Can You Crack The Case Of The Crescent Moon?

Riddler Express

Each card is an equilateral triangle with a digit ($0$–$9$) on each of its three sides, no digit repeated on a card. Two cards are the same if one can be rotated onto the other. How many distinct cards can a deck hold? Extra credit: if a digit may appear two or three times on a card?

Solution

A card is a choice of digits for the three sides, read up to rotation of the triangle. With three distinct digits, first choose the set of three from ten in $\binom{10}{3}$ ways. Each set can be placed on the three sides in $3! = 6$ orders, but a triangle has three rotations, so those six orders collapse into $6/3 = 2$ genuinely different cards (the two cyclic orders, clockwise and counter-clockwise). Hence $$2\binom{10}{3} = \boxed{240}.$$ Allowing repeats adds two more kinds of card. A card with one digit on all three sides: $10$ of them.

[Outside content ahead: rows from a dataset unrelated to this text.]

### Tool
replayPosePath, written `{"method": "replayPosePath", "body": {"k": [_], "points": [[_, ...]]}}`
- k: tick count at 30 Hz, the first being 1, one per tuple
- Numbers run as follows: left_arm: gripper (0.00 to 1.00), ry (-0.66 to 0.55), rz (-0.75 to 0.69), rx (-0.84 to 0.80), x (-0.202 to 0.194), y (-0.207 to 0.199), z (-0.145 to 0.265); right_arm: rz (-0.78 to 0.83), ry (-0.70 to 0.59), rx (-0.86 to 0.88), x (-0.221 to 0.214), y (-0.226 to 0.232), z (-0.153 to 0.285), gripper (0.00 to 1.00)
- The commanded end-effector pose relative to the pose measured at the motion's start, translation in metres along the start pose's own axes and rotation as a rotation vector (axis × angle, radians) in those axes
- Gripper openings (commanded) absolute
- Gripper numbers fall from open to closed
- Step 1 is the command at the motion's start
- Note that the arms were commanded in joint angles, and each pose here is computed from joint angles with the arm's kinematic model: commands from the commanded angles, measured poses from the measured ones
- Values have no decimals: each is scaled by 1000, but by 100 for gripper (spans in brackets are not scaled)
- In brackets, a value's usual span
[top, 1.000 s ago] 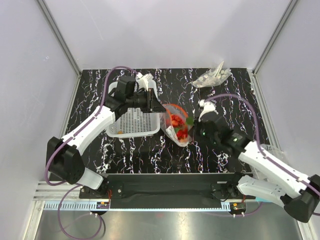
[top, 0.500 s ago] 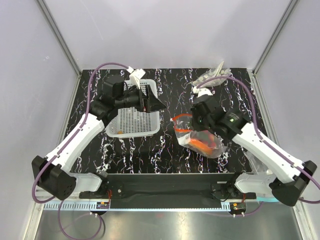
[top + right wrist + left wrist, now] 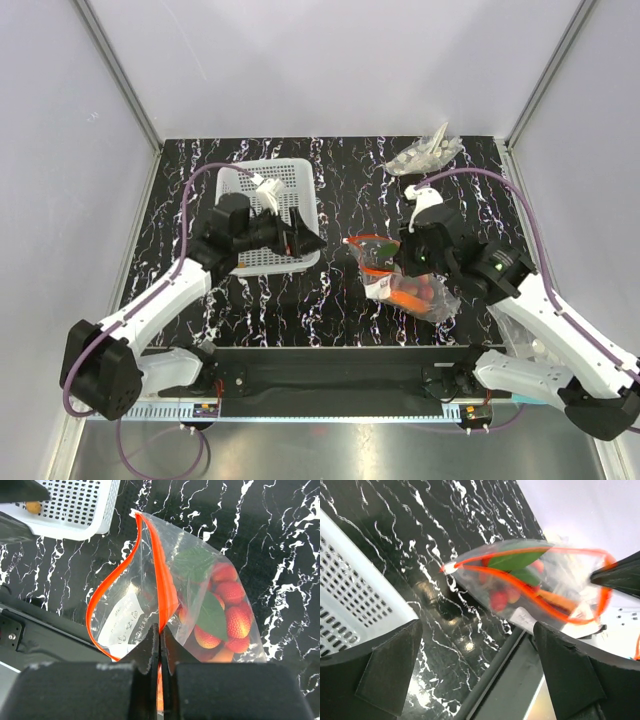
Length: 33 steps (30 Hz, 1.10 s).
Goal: Place the food in the zip-top bag and seal the zipper
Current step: Adjust the zipper food storage bag at the center of the board.
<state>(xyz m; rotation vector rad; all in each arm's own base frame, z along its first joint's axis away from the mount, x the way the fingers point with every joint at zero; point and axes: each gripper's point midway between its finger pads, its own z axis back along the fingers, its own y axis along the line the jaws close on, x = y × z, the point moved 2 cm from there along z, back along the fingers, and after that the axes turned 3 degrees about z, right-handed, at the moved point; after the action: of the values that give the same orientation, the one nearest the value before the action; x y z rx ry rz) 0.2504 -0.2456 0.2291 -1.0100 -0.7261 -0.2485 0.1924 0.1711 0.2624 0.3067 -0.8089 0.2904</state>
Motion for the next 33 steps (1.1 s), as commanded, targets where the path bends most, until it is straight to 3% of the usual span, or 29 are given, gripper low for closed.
{"method": "replayPosePath", "body": {"k": [1,7,15,22,26,33], "points": [[99,-272,-149,-157,38,-30,3,27,-49,0,8,-4,18,0],[99,-367,-268,-191,31,-36,-14,27,-123,-13,12,-13,32,0],[99,-433,-395,-236,37,-57,-30,17,-280,120,43,5,59,0],[99,-542,-508,-265,45,-60,-4,40,-339,215,79,29,69,0],[99,-592,-475,-247,44,-40,20,61,-343,292,93,48,68,0],[99,-684,-459,-93,40,-15,57,31,-257,257,70,47,23,0]]}}
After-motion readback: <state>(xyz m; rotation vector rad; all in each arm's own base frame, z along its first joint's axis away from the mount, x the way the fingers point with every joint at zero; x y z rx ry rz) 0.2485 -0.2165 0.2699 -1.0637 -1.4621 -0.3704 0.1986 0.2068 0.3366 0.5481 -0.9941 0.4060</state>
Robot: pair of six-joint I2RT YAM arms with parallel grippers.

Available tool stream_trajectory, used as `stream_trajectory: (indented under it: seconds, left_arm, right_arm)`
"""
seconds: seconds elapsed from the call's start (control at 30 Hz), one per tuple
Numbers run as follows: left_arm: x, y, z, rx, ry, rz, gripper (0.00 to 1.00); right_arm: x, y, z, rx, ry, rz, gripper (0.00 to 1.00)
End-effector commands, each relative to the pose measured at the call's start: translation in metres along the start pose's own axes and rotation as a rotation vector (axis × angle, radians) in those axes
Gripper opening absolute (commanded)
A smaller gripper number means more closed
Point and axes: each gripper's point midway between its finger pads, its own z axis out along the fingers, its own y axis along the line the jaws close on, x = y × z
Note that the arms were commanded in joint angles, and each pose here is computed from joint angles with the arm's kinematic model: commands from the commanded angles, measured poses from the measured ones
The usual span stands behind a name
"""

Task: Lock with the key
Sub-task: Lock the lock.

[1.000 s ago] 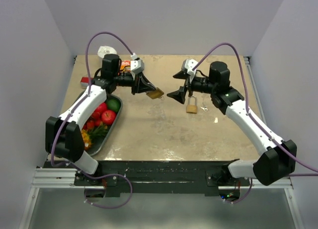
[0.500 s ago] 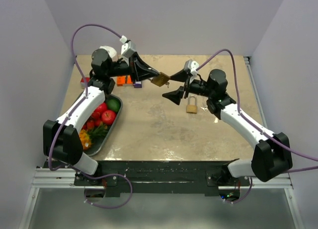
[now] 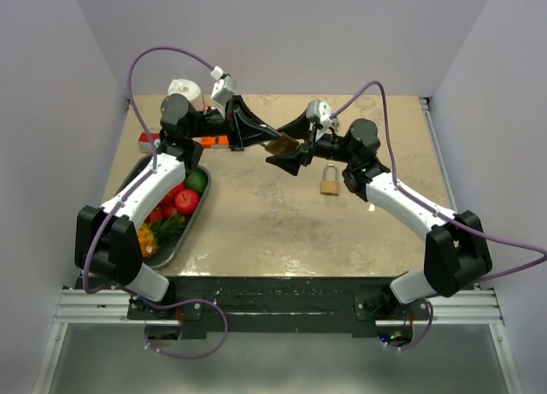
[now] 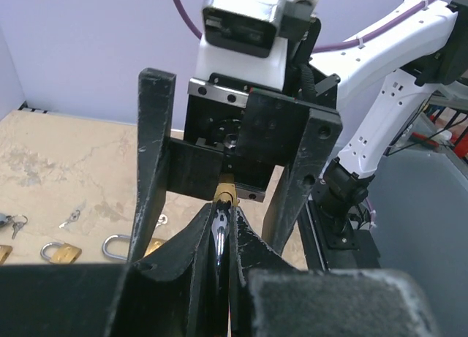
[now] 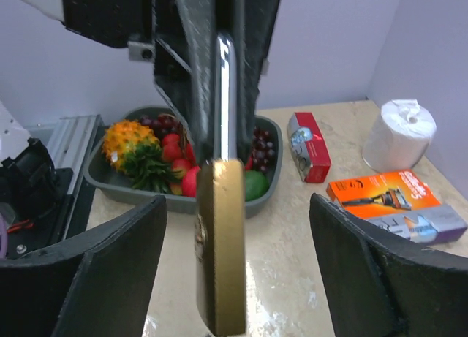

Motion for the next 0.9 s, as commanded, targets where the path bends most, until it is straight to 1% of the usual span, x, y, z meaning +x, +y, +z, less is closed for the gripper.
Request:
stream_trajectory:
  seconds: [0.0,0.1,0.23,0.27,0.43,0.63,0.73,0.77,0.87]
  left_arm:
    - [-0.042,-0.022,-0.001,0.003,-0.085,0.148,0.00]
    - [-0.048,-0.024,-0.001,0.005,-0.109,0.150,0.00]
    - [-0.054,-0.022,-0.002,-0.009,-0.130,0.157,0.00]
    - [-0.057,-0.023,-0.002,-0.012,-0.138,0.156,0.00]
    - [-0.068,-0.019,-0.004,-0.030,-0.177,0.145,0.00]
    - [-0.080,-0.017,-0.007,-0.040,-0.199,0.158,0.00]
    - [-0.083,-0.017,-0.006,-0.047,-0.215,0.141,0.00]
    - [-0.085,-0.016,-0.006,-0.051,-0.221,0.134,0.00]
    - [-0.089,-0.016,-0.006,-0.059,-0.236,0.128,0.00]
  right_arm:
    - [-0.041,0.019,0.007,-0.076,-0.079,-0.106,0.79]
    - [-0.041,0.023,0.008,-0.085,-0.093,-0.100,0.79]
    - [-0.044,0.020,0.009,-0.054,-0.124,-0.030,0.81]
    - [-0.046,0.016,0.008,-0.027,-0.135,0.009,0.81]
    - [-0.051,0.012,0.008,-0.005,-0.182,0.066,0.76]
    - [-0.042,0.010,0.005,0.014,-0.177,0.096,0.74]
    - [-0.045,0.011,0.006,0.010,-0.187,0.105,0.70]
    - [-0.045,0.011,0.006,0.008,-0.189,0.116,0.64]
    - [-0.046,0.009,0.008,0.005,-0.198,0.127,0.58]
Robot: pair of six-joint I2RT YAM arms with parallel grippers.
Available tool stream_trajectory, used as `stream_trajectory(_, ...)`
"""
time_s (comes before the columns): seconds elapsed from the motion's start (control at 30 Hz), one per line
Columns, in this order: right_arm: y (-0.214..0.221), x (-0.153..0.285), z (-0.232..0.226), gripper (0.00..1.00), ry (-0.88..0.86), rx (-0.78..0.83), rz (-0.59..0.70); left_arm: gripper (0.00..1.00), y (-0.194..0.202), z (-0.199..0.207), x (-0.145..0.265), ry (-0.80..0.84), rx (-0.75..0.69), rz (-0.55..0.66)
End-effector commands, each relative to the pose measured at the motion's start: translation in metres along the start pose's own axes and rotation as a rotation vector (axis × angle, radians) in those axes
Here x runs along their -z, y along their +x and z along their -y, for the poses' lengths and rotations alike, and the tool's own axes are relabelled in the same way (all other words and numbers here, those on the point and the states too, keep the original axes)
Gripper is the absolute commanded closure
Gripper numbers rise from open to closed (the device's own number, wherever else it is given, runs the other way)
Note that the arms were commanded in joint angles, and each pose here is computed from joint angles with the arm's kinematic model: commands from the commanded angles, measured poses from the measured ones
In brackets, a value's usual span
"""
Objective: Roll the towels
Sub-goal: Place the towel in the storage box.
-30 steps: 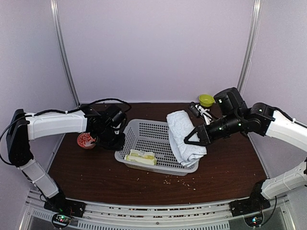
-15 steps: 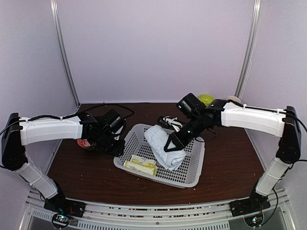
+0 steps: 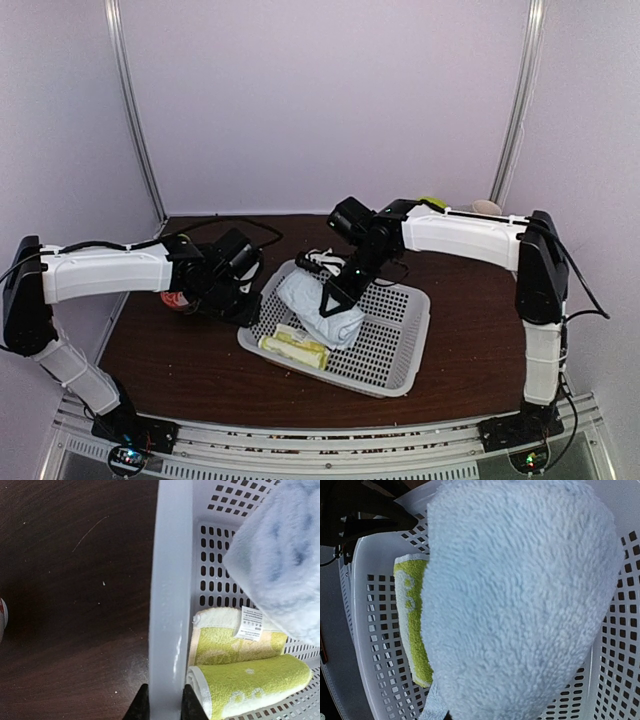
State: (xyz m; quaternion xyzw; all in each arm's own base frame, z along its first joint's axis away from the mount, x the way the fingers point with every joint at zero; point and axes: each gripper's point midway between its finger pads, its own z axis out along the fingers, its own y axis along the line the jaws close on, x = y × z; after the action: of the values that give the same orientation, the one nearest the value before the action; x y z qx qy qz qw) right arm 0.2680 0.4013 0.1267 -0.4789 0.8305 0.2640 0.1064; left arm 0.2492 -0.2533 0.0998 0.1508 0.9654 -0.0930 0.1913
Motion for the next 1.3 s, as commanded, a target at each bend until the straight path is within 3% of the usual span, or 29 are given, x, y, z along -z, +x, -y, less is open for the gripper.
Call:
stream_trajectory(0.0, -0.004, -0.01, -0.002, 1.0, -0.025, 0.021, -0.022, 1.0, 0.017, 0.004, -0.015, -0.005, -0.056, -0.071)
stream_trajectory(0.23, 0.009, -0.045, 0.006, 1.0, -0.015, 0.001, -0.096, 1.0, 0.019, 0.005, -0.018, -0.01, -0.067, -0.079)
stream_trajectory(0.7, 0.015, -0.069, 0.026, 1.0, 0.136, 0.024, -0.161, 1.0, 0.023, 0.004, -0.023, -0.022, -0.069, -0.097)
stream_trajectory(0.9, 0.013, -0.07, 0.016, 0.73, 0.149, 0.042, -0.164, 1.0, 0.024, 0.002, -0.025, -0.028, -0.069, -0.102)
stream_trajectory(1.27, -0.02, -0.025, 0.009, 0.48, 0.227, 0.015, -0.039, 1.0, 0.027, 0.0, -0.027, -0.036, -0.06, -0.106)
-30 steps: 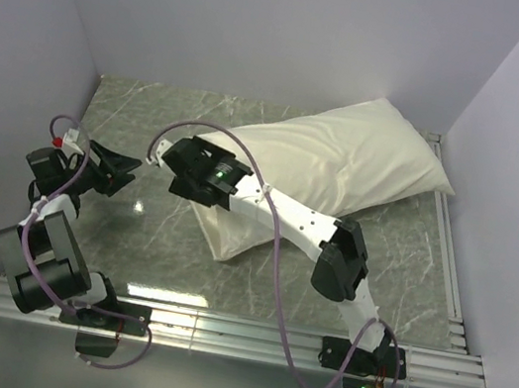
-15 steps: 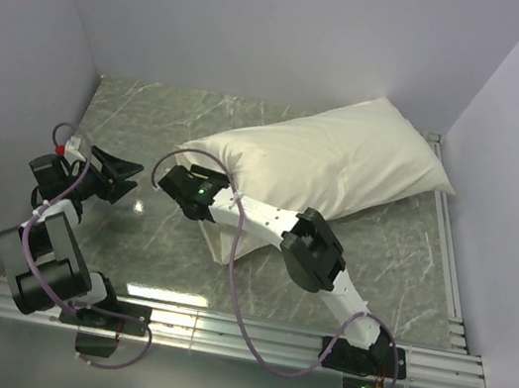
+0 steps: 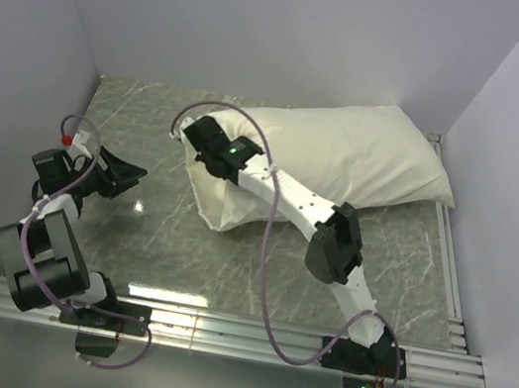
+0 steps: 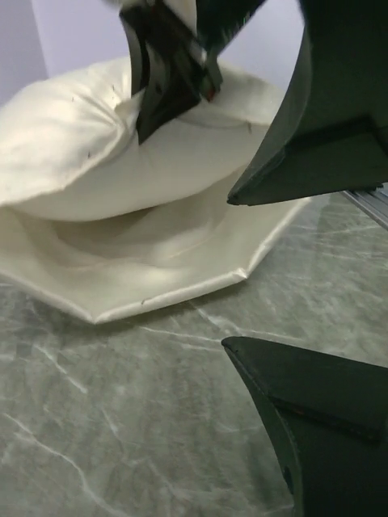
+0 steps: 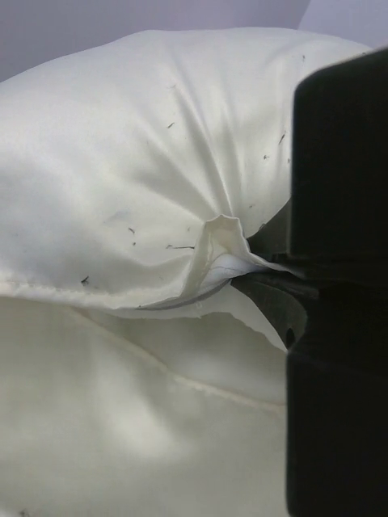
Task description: Put the pillow into the pillowcase
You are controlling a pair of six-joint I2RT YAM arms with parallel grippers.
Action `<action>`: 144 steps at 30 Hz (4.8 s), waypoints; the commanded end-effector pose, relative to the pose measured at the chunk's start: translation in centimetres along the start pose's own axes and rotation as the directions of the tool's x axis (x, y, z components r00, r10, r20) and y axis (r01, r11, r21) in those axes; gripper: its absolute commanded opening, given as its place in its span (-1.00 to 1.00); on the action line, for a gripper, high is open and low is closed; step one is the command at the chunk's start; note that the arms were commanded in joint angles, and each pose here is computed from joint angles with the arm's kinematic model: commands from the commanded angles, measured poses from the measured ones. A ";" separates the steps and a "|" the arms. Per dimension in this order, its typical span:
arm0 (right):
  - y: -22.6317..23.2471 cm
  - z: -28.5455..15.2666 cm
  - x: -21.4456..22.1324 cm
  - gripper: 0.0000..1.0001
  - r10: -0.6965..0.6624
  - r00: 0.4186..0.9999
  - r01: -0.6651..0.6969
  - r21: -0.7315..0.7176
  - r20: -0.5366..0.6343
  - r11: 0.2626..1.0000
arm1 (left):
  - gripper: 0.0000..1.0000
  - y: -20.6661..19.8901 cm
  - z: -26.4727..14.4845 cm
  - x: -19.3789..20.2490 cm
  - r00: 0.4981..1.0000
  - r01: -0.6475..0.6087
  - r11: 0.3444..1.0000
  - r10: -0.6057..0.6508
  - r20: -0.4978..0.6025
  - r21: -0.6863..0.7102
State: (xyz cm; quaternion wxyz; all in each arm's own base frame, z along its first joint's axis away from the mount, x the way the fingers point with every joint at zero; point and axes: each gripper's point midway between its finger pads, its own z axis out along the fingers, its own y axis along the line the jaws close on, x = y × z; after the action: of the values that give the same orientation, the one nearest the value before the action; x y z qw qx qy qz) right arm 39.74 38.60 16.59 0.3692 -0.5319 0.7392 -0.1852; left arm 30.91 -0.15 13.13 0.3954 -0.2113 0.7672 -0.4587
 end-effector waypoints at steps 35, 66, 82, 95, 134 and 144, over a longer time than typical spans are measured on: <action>1.6 -6.4 2.9 -1.00 0.604 0.793 -0.494 -0.662 -0.078 0.563 | 0.31 -7.5 13.2 11.0 0.910 -0.340 0.937 0.350 -0.222 0.083; 3.8 -8.1 6.0 -1.00 0.717 0.678 -0.540 -0.774 -0.165 0.332 | 0.23 -5.1 15.7 18.9 -0.387 -0.376 -0.619 0.781 0.490 0.690; 4.3 -9.1 5.4 -1.00 0.720 0.656 -0.518 -0.829 -0.226 0.212 | 0.43 -4.4 19.7 21.3 -0.525 -0.138 -0.630 0.701 0.483 0.764; 3.7 -9.2 5.1 -1.00 0.741 0.629 -0.527 -0.830 -0.236 0.183 | 0.35 -4.3 15.4 22.1 -0.547 -0.095 -0.615 0.690 0.475 0.783; 4.5 -7.4 7.5 -1.00 0.720 0.649 -0.568 -0.787 -0.248 0.241 | -0.95 -3.2 7.7 20.5 -0.602 -0.249 -0.562 0.728 0.328 0.789; 4.8 -7.1 7.9 -1.00 0.713 0.654 -0.576 -0.778 -0.254 0.250 | -0.81 -0.4 6.8 21.1 -0.612 -0.225 -0.448 0.756 0.233 0.865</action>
State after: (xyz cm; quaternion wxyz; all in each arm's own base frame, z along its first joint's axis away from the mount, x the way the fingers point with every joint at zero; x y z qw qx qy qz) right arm 29.29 32.55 14.28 0.1570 -0.2982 0.8637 0.3747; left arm 24.73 -19.48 3.53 0.2532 0.8607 0.4155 -0.1497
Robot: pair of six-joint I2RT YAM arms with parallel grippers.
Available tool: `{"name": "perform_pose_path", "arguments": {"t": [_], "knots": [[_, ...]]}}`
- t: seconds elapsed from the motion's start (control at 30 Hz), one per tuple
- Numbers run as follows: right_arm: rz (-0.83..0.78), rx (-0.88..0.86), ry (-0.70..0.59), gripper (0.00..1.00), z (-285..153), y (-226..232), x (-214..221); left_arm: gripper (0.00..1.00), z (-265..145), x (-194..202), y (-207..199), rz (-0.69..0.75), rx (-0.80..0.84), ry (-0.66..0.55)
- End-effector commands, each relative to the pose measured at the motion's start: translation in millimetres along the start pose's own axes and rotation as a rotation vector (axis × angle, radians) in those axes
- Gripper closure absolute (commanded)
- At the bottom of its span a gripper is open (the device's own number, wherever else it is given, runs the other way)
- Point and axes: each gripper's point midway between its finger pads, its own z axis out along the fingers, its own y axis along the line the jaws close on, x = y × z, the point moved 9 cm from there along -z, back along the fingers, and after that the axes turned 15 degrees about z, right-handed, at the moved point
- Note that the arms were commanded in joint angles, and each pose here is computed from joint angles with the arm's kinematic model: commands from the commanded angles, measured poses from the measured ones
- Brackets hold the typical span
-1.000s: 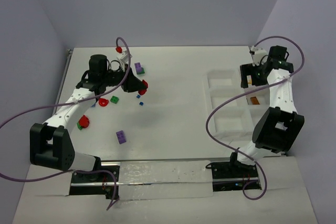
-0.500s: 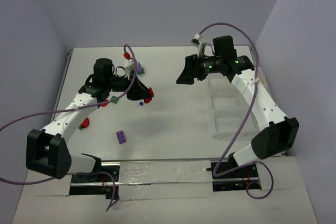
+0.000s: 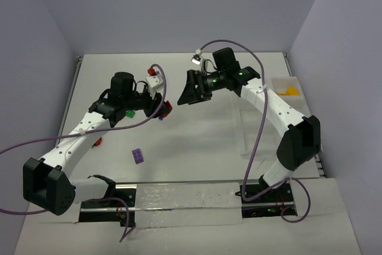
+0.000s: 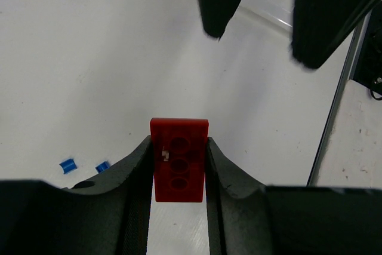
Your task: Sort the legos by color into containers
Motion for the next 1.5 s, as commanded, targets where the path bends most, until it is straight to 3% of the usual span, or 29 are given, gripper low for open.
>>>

A card with one digit twice and another once: choose the two digits in $\binom{10}{2}$ ways and pick which is doubled ($2$ choices), and rotation makes the single arrangement unique, giving $2\binom{10}{2} = 90$. Adding these, $$240 + 90 + 10 = \boxed{340}.$$

The computation

Enumerate all digit triples, reduce each to its smallest rotation as a canonical form, and count the distinct ones (with and without allowing repeats).

from itertools import product
def count(allow_repeats):
    seen = set()
    for t in product(range(10), repeat=3):
        if not allow_repeats and len(set(t)) < 3: continue
        seen.add(min(t, t[1:] + t[:1], t[2:] + t[:2]))   # canonical rotation
    return len(seen)
print(count(False), count(True))               # 240, 340